American human rights activist

Joyce Marie Horman (born December 3, 1944) is an American human rights activist. She is known as the wife of journalist Charles Horman, who went missing in 1973 while the couple was living in Santiago, Chile. Her search for what happened to him was chronicled in the 1982 film Missing, in which she was portrayed by Sissy Spacek. Spacek was nominated for an Academy Award for her performance as Horman. Her family's story was first told in the 1978 book by Thomas Hauser titled The Execution of Charles Horman: An American Sacrifice.

==Personal life==
Horman was born in Owatonna, Minnesota, the daughter of Vernita (née Sauke 1923–2010) and Arthur "Duffy" Hamren (1921-2010). Her paternal grandmother Marie Hamren (1890-1985), was born in Iowa to Norwegian immigrants. She has one brother, Jerome Hamren. Her parents owned and operated a grocery store in Owatonna called "Duffy's Superfair". She graduated from Owatonna Senior High School in 1962 and then graduated from the University of Minnesota.

In 1964 while on break from college she traveled to Europe with a friend, where she met her future husband Charles Horman. They teamed up together and traveled around Europe. Joyce graduated from college and moved to New York City, where Charles was originally from, and they were engaged in 1968. Soon they moved to Santiago, Chile, where Charles, a freelance journalist, had accepted a job.

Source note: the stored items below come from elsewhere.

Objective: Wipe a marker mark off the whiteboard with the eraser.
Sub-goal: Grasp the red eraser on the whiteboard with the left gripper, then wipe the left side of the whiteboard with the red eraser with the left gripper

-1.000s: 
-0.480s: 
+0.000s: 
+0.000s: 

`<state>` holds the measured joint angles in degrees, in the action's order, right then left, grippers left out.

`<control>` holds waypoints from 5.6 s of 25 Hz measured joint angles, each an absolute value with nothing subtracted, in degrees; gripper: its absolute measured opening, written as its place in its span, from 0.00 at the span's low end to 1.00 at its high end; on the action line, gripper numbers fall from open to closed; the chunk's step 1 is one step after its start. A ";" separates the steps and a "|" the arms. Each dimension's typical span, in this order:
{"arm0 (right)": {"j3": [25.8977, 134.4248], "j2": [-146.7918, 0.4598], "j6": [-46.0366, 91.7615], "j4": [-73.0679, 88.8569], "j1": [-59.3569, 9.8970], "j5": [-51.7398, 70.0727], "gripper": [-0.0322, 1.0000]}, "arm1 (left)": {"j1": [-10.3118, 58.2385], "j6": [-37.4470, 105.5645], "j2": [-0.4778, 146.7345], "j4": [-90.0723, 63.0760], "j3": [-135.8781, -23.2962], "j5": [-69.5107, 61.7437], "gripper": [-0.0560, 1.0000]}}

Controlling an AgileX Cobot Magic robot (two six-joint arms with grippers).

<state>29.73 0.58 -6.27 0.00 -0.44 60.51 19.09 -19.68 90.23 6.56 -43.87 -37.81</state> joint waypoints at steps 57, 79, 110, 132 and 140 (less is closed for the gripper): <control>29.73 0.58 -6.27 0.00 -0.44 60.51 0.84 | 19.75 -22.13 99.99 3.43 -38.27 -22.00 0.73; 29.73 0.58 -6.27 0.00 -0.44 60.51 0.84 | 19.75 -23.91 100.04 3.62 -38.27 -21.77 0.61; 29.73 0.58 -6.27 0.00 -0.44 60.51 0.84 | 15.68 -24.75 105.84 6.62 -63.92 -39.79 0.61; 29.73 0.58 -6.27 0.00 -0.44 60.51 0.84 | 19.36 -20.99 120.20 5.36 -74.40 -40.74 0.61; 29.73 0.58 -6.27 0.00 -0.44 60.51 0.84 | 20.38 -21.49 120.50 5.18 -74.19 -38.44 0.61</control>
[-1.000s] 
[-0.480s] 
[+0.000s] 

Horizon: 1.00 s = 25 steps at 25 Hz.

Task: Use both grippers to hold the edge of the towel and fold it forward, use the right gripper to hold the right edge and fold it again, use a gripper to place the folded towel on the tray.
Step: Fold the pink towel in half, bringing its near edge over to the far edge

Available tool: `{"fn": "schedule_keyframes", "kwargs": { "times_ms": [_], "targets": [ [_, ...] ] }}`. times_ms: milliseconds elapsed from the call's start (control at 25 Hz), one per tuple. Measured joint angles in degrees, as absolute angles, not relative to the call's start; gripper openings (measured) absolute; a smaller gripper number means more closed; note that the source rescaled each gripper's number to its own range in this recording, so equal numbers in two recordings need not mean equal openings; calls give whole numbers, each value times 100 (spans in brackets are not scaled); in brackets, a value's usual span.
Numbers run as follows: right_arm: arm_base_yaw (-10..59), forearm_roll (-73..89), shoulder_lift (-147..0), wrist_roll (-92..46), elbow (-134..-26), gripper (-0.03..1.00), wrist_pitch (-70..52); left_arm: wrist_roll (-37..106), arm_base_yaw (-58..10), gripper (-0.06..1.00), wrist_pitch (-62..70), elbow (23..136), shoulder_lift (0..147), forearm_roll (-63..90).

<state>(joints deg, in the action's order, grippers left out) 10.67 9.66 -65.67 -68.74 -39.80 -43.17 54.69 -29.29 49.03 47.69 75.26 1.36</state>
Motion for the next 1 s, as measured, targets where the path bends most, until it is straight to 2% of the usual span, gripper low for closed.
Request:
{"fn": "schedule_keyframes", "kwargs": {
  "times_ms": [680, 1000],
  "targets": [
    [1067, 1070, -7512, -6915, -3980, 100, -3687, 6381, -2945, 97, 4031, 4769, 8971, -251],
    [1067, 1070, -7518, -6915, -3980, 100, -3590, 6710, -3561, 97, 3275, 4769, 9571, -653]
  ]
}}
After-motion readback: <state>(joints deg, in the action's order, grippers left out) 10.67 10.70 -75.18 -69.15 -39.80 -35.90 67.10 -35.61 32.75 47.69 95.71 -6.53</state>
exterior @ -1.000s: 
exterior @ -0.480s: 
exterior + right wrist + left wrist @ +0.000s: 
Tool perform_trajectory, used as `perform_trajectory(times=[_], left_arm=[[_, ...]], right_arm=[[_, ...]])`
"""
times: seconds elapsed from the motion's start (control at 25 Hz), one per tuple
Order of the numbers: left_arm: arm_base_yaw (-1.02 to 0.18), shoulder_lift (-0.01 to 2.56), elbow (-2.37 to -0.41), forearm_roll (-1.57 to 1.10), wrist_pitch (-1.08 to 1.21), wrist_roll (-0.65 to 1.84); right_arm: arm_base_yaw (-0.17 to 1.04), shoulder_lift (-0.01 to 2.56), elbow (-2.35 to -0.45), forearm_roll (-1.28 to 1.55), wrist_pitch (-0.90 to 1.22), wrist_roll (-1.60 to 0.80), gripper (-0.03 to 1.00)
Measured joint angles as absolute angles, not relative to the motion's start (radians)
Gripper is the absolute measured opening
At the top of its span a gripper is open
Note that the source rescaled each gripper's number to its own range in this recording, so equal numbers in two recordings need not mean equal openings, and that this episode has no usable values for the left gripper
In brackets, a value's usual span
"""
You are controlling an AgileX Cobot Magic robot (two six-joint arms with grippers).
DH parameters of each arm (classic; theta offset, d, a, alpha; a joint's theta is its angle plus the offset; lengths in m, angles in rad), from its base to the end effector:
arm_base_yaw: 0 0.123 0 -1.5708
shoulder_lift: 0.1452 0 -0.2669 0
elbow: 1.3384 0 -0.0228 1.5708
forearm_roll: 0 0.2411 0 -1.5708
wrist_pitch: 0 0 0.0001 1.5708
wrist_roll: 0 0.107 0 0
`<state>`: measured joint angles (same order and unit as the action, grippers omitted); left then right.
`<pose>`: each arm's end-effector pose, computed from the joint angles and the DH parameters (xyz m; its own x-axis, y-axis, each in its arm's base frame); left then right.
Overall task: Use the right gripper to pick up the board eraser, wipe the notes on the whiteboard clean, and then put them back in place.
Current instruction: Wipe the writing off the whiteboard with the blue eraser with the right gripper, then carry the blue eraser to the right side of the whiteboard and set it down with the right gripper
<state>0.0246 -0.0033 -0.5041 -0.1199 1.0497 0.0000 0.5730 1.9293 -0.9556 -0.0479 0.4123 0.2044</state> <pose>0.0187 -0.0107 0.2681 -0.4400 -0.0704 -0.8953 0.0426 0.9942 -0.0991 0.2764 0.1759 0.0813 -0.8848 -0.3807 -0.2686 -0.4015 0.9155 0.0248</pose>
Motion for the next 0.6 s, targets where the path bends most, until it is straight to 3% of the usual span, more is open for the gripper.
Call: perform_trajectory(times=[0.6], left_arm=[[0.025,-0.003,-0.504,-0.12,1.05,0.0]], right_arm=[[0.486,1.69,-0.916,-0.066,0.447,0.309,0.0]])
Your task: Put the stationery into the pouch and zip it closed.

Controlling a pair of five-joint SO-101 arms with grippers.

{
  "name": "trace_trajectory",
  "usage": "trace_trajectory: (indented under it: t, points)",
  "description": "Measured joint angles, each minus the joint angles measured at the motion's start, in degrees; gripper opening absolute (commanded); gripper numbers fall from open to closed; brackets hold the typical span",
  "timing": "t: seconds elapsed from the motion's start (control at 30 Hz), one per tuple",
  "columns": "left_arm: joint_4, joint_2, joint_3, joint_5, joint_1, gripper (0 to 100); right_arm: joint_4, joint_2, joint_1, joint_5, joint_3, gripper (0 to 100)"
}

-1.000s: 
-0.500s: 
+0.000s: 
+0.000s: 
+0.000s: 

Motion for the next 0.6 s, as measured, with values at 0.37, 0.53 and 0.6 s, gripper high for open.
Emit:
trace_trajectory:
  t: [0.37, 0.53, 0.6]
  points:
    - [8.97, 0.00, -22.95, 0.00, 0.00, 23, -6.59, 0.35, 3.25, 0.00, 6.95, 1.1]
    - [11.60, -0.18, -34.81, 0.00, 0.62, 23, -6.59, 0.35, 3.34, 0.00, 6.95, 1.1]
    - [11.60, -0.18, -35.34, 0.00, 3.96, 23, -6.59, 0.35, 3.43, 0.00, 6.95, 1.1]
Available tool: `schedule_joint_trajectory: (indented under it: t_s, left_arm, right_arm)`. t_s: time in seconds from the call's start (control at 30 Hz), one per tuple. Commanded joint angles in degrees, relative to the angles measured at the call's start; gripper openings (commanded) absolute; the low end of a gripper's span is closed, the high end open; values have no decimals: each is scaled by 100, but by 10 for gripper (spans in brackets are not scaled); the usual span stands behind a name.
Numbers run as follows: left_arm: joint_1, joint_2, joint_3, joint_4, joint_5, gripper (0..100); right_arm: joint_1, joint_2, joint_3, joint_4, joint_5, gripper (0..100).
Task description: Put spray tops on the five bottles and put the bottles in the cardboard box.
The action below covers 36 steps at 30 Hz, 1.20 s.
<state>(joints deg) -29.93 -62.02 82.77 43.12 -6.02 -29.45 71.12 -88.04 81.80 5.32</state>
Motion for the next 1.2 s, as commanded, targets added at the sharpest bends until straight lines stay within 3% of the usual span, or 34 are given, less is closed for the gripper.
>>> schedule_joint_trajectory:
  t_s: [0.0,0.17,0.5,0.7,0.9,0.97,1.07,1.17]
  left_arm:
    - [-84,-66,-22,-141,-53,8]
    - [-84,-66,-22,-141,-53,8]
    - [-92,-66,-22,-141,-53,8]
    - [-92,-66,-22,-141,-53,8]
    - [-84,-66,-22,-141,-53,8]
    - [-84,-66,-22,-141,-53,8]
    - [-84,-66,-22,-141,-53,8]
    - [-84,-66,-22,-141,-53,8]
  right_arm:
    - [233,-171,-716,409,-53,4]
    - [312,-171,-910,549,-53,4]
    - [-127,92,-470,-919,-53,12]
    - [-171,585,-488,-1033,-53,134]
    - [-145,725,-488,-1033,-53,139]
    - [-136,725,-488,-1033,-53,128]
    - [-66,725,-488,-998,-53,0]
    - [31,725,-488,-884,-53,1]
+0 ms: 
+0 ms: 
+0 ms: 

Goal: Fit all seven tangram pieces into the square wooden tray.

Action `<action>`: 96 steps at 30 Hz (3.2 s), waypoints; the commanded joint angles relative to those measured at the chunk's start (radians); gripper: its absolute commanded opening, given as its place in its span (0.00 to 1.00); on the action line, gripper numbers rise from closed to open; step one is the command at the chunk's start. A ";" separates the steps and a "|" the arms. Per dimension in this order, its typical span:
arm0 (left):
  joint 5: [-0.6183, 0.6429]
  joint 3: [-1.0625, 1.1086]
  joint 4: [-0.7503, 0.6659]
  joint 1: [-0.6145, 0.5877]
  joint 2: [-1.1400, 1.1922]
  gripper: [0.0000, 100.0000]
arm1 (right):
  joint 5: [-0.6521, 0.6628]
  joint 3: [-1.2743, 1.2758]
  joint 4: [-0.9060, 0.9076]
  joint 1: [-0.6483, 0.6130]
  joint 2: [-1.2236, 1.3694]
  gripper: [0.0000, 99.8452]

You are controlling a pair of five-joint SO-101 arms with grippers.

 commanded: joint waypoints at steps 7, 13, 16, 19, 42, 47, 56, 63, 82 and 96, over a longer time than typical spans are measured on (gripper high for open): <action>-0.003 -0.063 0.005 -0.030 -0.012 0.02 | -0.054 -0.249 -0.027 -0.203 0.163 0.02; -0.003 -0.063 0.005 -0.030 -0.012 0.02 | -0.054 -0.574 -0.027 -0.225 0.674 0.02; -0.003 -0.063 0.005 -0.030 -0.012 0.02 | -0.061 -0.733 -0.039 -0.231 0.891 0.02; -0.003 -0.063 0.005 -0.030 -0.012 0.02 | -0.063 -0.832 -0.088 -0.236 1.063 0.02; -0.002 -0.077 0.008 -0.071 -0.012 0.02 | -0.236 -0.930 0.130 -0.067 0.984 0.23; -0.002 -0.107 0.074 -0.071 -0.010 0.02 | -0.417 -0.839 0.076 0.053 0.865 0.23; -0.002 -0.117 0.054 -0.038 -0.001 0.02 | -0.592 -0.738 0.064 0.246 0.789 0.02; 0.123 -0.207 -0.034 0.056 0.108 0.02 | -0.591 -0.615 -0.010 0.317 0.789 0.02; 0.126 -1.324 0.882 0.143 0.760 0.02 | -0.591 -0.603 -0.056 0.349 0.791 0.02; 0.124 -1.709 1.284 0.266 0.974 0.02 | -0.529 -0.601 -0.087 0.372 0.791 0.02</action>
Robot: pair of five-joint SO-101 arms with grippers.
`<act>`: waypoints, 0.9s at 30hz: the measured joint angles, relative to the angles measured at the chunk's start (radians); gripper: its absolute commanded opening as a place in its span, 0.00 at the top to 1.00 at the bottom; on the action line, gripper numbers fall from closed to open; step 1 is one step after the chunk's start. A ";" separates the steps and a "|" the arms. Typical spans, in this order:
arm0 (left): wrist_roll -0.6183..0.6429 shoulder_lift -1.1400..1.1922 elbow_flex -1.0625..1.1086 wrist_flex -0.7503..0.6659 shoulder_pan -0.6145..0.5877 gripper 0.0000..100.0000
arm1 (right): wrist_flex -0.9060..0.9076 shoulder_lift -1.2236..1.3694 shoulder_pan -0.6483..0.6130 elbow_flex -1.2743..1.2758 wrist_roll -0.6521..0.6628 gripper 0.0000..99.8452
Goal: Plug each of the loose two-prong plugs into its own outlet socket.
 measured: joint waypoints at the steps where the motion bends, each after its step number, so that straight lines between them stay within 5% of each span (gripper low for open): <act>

The couple was living in Chile during the 1973 Chilean coup d'état, a military takeover of the government. Her husband was kidnapped and tortured before being killed. Initially Joyce did not know what had happened to Charlie. Her husband's father, Edmund Horman, flew to Chile after learning of his son's disappearance, and Ed and Joyce along with their friend, Terry Simon, fought the local political regime for several weeks for information on what happened to him. In 1977 the family began work on a wrongful death lawsuit against the United States for their lack of help in investigating Charlie Horman's murder.

==Later life==
Horman lives in New York City. After her husband's death she remained close with her in-laws, Edmund and Elizabeth Horman. Edmund died in 1993, and Joyce lived with Elizabeth, an artist, until her death in 2001. Joyce created the Horman Truth Foundation, which fights for continued research and prosecution for those involved with her husband's murder, which included Augusto Pinochet. Joyce travels around the country as a guest speaker, telling students and others about her experience of living in Chile during the 1973 Coup d'état. She has never remarried and has no children.

==Portrayal in media==
Sissy Spacek was cast to portray Joyce Horman in the 1982 film Missing. Joyce stated she felt uneasy about what the outcome of the film would be, and asked director Costa-Gavras to change her name in the film from Joyce to "Beth Horman" to distance herself. The film premiered at the 1982 Cannes Film Festival and was nominated for four Academy Awards, including Best Picture, and won the Academy Award for Best Screenplay.